All lines from the one with "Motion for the" to the end of the listing below are to be transcribed exactly; both end lines are included, and no other lines are.

■ Information supplied
________________________

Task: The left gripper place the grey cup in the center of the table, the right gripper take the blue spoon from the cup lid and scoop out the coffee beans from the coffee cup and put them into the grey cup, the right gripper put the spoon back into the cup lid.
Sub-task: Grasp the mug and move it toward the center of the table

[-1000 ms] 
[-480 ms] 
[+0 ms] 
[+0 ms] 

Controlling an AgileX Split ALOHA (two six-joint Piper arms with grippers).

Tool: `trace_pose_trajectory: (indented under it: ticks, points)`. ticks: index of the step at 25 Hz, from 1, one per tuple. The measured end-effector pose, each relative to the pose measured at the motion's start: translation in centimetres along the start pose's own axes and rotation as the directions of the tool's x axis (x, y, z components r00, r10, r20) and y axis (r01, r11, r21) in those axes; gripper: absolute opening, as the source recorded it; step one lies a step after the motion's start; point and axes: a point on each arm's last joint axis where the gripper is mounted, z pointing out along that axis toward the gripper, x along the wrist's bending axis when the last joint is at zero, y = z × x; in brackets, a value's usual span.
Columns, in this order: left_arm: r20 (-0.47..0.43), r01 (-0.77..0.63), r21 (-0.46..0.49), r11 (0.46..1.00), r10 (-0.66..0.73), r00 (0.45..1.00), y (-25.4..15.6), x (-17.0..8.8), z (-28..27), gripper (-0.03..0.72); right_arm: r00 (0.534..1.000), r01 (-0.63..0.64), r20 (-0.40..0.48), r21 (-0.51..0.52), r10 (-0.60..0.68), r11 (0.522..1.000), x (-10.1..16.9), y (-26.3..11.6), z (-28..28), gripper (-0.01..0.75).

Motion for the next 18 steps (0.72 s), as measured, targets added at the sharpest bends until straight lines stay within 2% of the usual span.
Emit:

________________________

■ Task answer
Motion for the next 18 steps (0.72 s), as measured, targets added at the sharpest bends until straight lines stay within 2% of the usual span.
Emit:

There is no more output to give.